Литмир - Электронная Библиотека
Содержание  
A
A

Змея и просительница

Ландышем нежно веяло от нее. Глаза сияли, лучились. Милые, как всегда широко раскрытые, какого-то необыкновенно красивого цвета – темные, с золотистыми искорками, они говорили: «А помните?.. А помнишь?..»

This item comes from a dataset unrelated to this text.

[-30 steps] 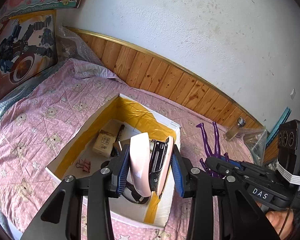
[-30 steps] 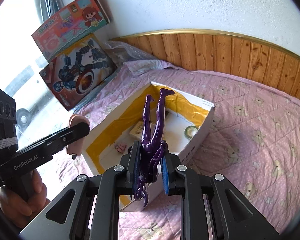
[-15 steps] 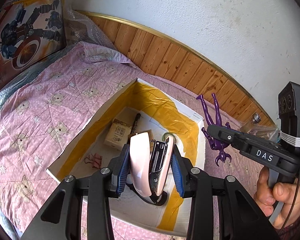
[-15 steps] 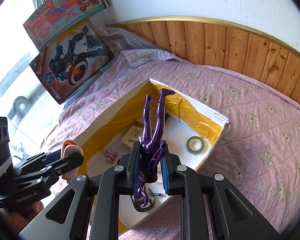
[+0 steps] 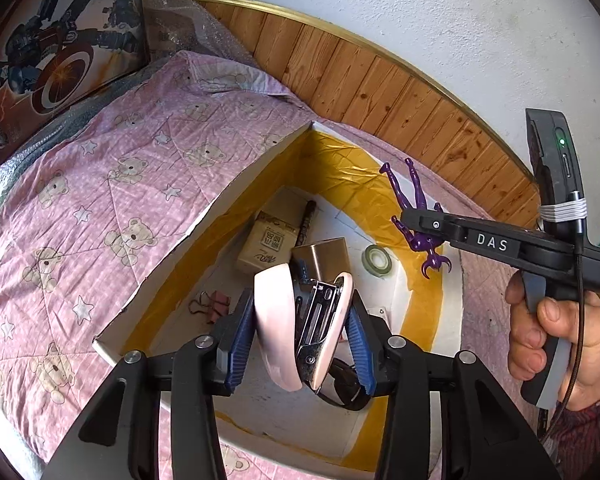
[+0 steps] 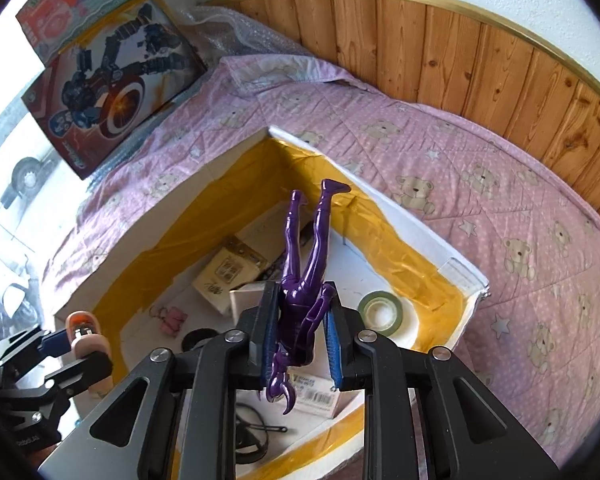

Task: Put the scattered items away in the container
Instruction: 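Lower both into the box and open the left and right grippers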

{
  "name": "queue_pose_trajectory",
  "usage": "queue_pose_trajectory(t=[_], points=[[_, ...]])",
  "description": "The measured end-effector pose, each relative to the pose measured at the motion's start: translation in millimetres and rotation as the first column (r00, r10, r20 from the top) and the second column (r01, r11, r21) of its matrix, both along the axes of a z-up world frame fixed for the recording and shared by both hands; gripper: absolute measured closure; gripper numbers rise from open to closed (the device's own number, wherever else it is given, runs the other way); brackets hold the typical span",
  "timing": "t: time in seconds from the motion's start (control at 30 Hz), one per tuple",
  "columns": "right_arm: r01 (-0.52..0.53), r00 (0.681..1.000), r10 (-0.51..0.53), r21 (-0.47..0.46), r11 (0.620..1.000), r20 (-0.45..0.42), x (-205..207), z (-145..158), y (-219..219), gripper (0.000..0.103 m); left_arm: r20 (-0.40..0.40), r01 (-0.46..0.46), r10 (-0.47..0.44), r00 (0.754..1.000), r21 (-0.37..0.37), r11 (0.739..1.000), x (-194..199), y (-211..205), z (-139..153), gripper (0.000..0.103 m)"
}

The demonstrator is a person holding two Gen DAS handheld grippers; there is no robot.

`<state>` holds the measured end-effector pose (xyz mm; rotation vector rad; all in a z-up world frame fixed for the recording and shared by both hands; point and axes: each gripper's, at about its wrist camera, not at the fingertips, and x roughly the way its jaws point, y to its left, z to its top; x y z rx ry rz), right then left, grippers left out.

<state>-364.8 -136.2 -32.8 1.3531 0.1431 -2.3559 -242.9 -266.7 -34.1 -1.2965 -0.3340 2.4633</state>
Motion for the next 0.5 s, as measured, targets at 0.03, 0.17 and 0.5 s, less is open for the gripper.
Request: queue_pose_trajectory(t=[0.03,0.17,0.5], points=[[0.003,1.0,-0.003,0.007,1.0,0.003,-4,-4,1,0.07,0.004,-0.002,0.002,1.0,0.0,1.0,-1,-1,-2,0.058],[0.013,1.0,-0.013,0.001,1.0,0.025,-10,-13,6,0.07,0.021,-0.018,0.018,1.0,0.005,1.0,-3,-8,-9,0.056],[0.032,0.997,-0.03,-0.029,0.999,0.065,-5,-20,13,0.066,0.037,-0.013,0.013,0.999,0.002,1.0,-2,-10,-14,0.051]])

И этот вырез на блузке у шеи – нежнейшей, благоуханной. И горячая, мягкая, нежная, трогательно-маленькая ладонь, когда здоровались, как бы шептала: «А помнишь?» И эта манера смотреть – влажно, затуманенно, тоже как бы говоря, шепча, напоминая: «А помнишь?.. А помните?..»

Да, всё это была – Муся.

Милая. Любимая. Первая и единственная.

И не было кроме на свете женщин.

Внимательно, с насмешливой тревогой поглядывал Илья на друга. Видел, как вползала, вползала змея в Миколкину душу. Ах, как видел! Волнообразно, виляя кольчатым пестрым ядовитым телом. Со злобой, с ненавистью, с отчаянием вглядывался: вот ползет… вот ползет… И вдруг – замерла, вдруг оторвалась от груди, тяжело, неуклюже шлепнулась на пол! И лицо Николая, порозовевшее, радостное, глуповатое (оно всегда становилось таким при Мусе), вдруг словно замерзло, застыло, сделалось как лед…

Николай вспомнил, зачем приехала Муся.

Затхлое, ветхое, времен боборыкинских, лейкинских, бог весть из какой затрапезной старины вывернулось жалкое и унизительное словечко: просительница.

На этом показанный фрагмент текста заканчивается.